TASK STATEMENT:
Filter the entries below, keeping only lines with "left".

━━ SUPPLIED INFORMATION ━━

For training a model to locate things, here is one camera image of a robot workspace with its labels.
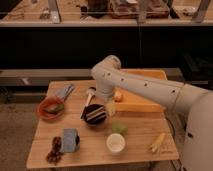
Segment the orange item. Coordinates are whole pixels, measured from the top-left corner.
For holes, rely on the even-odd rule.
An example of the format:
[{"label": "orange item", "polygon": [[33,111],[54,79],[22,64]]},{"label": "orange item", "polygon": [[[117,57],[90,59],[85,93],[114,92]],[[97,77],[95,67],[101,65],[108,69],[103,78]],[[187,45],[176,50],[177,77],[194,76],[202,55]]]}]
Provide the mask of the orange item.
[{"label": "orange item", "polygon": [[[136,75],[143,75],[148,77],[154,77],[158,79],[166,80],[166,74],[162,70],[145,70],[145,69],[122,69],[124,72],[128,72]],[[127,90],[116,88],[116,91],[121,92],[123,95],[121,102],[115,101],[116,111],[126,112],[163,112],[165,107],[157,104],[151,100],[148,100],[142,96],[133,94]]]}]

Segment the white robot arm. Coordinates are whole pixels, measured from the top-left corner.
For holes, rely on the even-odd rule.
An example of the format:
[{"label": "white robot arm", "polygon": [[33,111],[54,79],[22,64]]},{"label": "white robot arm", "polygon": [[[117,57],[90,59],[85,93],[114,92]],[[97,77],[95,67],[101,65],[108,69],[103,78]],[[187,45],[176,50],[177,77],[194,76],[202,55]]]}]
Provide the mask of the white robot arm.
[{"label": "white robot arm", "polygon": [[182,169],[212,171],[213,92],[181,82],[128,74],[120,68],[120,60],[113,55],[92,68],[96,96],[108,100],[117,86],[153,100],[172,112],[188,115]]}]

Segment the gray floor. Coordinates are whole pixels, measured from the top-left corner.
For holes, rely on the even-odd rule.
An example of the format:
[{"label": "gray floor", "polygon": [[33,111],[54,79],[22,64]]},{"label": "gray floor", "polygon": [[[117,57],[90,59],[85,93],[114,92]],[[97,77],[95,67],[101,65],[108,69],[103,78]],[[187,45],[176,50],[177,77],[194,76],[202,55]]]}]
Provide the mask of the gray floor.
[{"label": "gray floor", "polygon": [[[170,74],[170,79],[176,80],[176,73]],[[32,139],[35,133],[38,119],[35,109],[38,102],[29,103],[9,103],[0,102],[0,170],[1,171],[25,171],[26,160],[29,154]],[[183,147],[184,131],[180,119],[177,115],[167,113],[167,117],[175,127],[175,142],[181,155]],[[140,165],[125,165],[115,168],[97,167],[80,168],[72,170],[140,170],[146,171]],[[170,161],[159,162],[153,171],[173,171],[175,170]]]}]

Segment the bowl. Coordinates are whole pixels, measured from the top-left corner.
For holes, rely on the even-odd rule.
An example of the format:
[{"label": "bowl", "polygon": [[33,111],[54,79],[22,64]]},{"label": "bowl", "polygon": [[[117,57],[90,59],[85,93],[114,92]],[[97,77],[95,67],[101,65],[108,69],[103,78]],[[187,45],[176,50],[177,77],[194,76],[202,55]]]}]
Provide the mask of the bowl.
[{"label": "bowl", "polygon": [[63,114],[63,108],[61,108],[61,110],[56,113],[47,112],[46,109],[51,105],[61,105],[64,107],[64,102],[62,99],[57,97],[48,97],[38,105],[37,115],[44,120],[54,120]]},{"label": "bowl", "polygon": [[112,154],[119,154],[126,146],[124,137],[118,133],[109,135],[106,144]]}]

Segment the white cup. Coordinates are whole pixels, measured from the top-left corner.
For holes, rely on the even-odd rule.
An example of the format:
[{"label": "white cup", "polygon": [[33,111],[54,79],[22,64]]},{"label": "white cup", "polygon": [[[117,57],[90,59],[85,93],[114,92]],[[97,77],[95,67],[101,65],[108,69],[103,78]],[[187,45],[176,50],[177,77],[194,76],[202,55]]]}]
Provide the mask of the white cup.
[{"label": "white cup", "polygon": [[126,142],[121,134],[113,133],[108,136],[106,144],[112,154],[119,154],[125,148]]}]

━━━
━━ SUPPLIED INFORMATION ━━

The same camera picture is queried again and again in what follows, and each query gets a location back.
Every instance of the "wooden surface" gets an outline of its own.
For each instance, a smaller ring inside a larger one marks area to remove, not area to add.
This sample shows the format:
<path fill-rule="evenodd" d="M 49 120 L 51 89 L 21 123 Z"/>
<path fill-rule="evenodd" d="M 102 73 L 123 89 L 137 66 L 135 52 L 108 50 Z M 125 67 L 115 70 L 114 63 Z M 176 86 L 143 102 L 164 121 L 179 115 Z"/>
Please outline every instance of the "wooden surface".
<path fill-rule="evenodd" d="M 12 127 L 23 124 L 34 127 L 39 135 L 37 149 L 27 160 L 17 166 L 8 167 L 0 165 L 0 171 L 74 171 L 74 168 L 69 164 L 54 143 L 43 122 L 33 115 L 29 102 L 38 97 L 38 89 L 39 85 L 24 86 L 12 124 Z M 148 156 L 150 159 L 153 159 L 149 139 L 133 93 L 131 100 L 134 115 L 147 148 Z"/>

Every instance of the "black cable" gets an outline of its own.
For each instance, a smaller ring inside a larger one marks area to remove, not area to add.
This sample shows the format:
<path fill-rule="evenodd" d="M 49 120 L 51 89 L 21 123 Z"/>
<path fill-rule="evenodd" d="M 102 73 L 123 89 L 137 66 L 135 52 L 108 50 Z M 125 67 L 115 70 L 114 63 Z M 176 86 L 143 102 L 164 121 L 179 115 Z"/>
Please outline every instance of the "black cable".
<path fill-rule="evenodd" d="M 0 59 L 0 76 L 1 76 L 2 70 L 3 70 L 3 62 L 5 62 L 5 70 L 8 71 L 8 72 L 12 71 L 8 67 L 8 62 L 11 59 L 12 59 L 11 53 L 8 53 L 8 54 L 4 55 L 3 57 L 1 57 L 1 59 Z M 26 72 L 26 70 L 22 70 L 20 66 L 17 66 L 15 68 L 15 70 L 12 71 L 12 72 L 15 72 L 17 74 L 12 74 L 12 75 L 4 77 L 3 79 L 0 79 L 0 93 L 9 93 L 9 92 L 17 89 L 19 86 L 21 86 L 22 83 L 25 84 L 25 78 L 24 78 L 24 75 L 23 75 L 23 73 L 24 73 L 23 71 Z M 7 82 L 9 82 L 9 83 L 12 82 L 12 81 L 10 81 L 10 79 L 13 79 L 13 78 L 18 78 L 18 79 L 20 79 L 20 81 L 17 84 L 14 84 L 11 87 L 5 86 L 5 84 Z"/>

━━━

ANSWER SPACE:
Segment the orange item. Coordinates are whole pixels, measured from the top-left corner.
Segment the white robot arm. Coordinates are whole pixels, measured from the top-left corner.
Segment the gray floor. Coordinates are whole pixels, measured from the top-left corner.
Segment the bowl. Coordinates are whole pixels, measured from the top-left corner.
Segment the white cup. Coordinates are whole pixels, measured from the top-left corner.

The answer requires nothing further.